### Note
* Instructions have been included for each segment. You do not have to follow them exactly, but they are included to help you think through the steps.

In [34]:
# Dependencies and Setup
import pandas as pd

# File to Load (Remember to Change These)
file_to_load = "Resources/purchase_data.csv"

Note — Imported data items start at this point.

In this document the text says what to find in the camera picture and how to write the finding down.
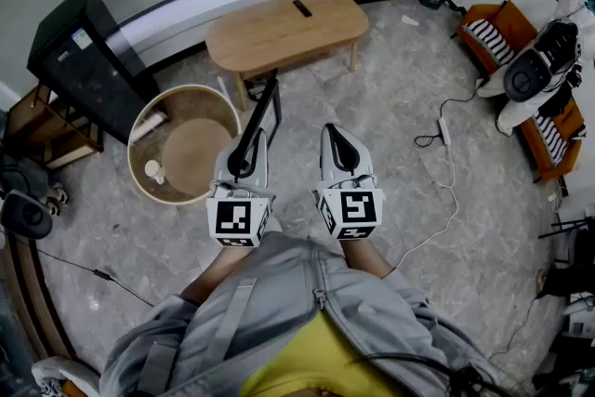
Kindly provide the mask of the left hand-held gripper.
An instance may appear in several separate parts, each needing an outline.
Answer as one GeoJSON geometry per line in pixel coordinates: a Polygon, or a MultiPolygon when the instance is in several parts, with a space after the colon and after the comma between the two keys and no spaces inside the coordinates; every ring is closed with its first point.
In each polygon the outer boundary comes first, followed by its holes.
{"type": "Polygon", "coordinates": [[[205,200],[209,233],[223,247],[259,247],[271,218],[275,194],[266,188],[269,179],[268,139],[260,127],[252,148],[252,185],[231,182],[228,161],[237,149],[232,142],[217,158],[212,193],[205,200]]]}

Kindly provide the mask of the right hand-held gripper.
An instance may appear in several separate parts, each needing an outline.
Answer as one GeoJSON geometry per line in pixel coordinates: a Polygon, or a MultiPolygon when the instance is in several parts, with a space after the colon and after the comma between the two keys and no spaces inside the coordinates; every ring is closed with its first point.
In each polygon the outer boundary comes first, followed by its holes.
{"type": "Polygon", "coordinates": [[[384,192],[377,186],[371,154],[347,129],[327,123],[321,132],[322,179],[316,204],[330,236],[363,240],[382,223],[384,192]]]}

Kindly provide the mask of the black framed picture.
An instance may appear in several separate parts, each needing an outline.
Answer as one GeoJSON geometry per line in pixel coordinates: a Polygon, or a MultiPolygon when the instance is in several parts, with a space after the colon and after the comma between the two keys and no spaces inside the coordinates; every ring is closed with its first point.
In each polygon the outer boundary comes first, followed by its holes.
{"type": "Polygon", "coordinates": [[[235,178],[247,179],[251,175],[253,141],[258,129],[261,127],[267,135],[269,152],[281,122],[279,81],[274,70],[260,93],[256,108],[240,137],[237,149],[228,161],[228,166],[235,178]]]}

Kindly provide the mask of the person's right forearm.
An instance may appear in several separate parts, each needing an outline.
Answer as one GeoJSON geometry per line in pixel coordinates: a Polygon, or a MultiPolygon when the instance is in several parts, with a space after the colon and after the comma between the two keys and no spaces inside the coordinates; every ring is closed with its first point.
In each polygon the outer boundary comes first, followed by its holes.
{"type": "Polygon", "coordinates": [[[340,246],[346,263],[352,269],[367,272],[380,279],[394,270],[368,239],[340,241],[340,246]]]}

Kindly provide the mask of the person's left forearm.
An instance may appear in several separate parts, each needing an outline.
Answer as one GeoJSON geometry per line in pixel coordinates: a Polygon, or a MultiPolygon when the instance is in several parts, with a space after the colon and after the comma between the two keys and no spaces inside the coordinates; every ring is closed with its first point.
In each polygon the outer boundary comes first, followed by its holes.
{"type": "Polygon", "coordinates": [[[205,302],[251,252],[251,248],[223,247],[210,265],[179,296],[188,301],[205,302]]]}

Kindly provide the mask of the wooden coffee table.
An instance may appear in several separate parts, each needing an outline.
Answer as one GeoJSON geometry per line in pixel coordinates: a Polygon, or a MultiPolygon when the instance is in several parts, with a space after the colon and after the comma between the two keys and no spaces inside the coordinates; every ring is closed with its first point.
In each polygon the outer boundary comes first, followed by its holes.
{"type": "Polygon", "coordinates": [[[351,48],[355,68],[357,44],[368,18],[354,0],[299,0],[311,12],[305,18],[294,0],[271,0],[228,13],[209,28],[205,44],[210,58],[235,77],[241,110],[246,109],[245,81],[292,63],[351,48]]]}

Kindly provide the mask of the white cup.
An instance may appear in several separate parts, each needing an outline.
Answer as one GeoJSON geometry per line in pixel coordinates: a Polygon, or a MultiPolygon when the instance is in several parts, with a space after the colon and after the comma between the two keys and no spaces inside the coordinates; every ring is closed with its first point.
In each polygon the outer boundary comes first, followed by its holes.
{"type": "Polygon", "coordinates": [[[149,160],[146,162],[144,173],[149,179],[154,180],[159,185],[165,183],[165,171],[156,160],[149,160]]]}

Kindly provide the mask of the white tube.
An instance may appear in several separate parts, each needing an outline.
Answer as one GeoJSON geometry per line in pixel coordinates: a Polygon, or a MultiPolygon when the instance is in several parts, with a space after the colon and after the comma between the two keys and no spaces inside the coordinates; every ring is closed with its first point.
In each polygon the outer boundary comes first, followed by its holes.
{"type": "Polygon", "coordinates": [[[131,144],[151,133],[156,127],[167,122],[167,116],[162,112],[153,112],[145,116],[138,125],[131,130],[129,142],[131,144]]]}

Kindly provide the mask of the person's grey jacket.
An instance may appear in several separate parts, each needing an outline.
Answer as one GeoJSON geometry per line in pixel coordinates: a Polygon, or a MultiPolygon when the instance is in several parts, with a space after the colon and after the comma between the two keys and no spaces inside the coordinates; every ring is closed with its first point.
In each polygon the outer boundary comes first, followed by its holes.
{"type": "Polygon", "coordinates": [[[380,279],[311,240],[267,232],[205,302],[179,295],[116,342],[101,397],[241,397],[319,311],[404,397],[509,397],[482,351],[400,271],[380,279]]]}

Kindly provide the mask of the black cabinet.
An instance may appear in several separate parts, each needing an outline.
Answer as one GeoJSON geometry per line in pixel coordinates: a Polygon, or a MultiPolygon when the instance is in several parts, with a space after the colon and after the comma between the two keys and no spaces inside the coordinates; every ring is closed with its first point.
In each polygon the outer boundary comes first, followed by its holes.
{"type": "Polygon", "coordinates": [[[103,0],[65,0],[55,7],[37,27],[27,68],[123,144],[139,114],[159,95],[103,0]]]}

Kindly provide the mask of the black white striped cushion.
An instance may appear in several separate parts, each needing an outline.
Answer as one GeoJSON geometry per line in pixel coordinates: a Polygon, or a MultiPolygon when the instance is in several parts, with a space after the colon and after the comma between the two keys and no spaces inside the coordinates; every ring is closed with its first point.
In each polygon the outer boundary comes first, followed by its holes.
{"type": "Polygon", "coordinates": [[[489,20],[479,19],[463,26],[463,30],[490,55],[497,67],[510,63],[515,52],[502,33],[489,20]]]}
{"type": "Polygon", "coordinates": [[[560,131],[550,117],[542,116],[537,112],[534,114],[533,120],[547,149],[552,165],[558,166],[568,149],[568,141],[562,138],[560,131]]]}

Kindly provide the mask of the person's yellow shirt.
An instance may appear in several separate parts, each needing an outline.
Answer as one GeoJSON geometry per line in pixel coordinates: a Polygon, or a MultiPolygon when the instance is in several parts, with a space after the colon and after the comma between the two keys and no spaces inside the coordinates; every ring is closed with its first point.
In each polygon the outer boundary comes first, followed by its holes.
{"type": "Polygon", "coordinates": [[[243,384],[241,397],[404,397],[400,385],[360,358],[324,311],[243,384]]]}

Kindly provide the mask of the orange sofa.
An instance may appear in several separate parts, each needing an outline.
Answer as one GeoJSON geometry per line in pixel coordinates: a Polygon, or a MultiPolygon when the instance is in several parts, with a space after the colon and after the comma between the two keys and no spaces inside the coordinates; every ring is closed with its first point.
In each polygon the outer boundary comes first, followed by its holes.
{"type": "MultiPolygon", "coordinates": [[[[478,88],[484,85],[490,76],[500,68],[496,66],[487,51],[463,30],[465,24],[479,19],[489,20],[497,27],[514,50],[515,57],[530,41],[535,40],[540,31],[549,24],[548,22],[541,29],[537,29],[510,0],[500,5],[482,4],[471,7],[456,28],[456,35],[460,36],[463,43],[470,49],[487,73],[486,78],[478,81],[476,93],[478,88]]],[[[558,166],[552,165],[547,149],[534,123],[533,116],[536,112],[512,130],[512,133],[516,129],[521,130],[534,156],[538,177],[541,180],[558,179],[570,173],[575,167],[582,140],[586,135],[586,125],[573,97],[573,91],[582,82],[582,73],[585,66],[574,66],[569,71],[567,82],[562,85],[558,93],[537,111],[542,116],[550,117],[560,131],[562,138],[568,141],[568,149],[558,166]]]]}

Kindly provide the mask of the wooden shelf unit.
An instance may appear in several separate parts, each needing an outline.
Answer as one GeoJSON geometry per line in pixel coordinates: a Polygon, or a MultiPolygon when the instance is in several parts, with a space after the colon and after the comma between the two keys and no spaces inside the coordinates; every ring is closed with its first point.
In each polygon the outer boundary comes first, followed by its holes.
{"type": "Polygon", "coordinates": [[[10,152],[58,170],[103,152],[103,131],[69,101],[39,84],[9,110],[3,142],[10,152]]]}

# Read Purchasing File and store into Pandas data frame
purchase_data = pd.read_csv(file_to_load)


In [35]:
purchase_data = pd.DataFrame(purchase_data)
purchase_data.head()

Unnamed: 0,Purchase ID,SN,Age,Gender,Item ID,Item Name,Price
0,0,Lisim78,20,Male,108,"Extraction, Quickblade Of Trembling Hands",3.53
1,1,Lisovynya38,40,Male,143,Frenzied Scimitar,1.56
2,2,Ithergue48,24,Male,92,Final Critic,4.88
3,3,Chamassasya86,24,Male,100,Blindscythe,3.27
4,4,Iskosia90,23,Male,131,Fury,1.44


In [36]:
player_demography = purchase_data.iloc[:, [ 1, 2, 3]]
player_demography = player_demography.drop_duplicates()
player_demography.head()


Unnamed: 0,SN,Age,Gender
0,Lisim78,20,Male
1,Lisovynya38,40,Male
2,Ithergue48,24,Male
3,Chamassasya86,24,Male
4,Iskosia90,23,Male


## Player Count

* Display the total number of players


In [37]:

player_count = len(purchase_data['SN'].unique())
print(f'The total number of players is {player_count}.')

The total number of players is 576.


## Purchasing Analysis (Total)

* Run basic calculations to obtain number of unique items, average price, etc.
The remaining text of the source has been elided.